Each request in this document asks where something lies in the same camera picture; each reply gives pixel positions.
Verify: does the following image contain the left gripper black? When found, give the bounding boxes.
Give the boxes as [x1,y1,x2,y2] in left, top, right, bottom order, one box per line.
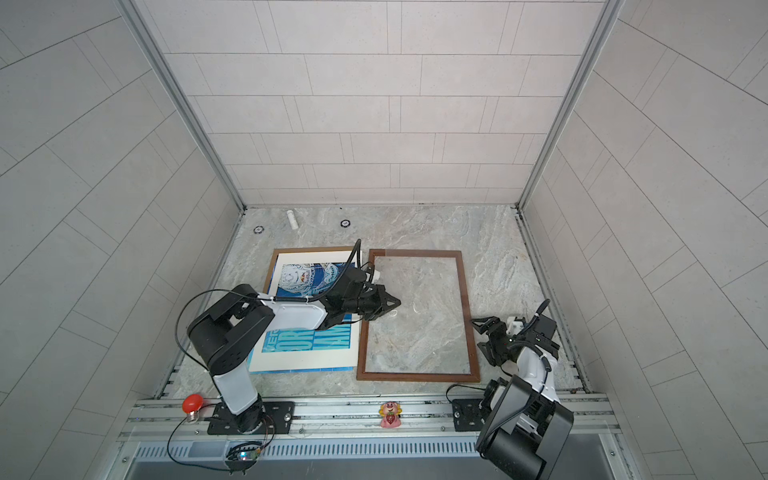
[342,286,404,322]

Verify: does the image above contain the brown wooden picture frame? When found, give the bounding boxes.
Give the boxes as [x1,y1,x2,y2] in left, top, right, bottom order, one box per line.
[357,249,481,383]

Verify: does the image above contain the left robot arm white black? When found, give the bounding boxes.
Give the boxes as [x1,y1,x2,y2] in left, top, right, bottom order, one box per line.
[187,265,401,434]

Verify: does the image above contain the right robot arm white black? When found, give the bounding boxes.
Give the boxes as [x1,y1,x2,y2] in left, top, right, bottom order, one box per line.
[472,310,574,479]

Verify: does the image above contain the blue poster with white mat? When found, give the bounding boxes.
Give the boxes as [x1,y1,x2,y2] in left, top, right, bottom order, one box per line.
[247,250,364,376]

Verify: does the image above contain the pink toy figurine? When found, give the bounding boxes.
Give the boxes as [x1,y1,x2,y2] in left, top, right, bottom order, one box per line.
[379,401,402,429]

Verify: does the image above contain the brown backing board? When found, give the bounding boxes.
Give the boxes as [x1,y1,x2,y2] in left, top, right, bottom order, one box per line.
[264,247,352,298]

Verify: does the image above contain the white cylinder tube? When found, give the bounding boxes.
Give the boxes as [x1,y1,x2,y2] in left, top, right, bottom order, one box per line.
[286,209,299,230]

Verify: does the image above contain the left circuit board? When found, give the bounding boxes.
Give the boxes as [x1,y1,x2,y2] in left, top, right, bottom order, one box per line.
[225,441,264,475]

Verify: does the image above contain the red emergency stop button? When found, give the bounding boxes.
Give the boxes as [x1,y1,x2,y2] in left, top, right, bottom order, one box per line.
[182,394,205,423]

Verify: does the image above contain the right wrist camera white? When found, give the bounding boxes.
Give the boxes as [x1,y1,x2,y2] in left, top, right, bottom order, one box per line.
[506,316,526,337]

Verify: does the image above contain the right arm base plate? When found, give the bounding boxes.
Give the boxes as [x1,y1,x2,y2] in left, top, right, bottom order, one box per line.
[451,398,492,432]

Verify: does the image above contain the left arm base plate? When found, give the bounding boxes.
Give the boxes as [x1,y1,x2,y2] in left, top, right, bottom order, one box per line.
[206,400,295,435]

------------

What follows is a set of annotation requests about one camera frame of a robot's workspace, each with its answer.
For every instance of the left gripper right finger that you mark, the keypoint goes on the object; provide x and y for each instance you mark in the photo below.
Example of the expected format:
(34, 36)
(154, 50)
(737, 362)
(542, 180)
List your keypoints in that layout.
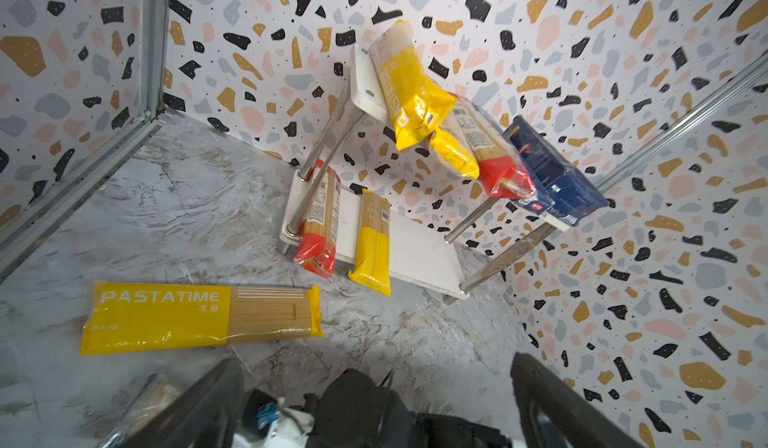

------------

== Your goal ==
Copy every line in the listing above where the string "plate" turns up.

== Result ==
Verify: does the image above contain the right arm base plate? When found, give the bounding boxes.
Verify: does the image above contain the left arm base plate? When found, give the bounding boxes.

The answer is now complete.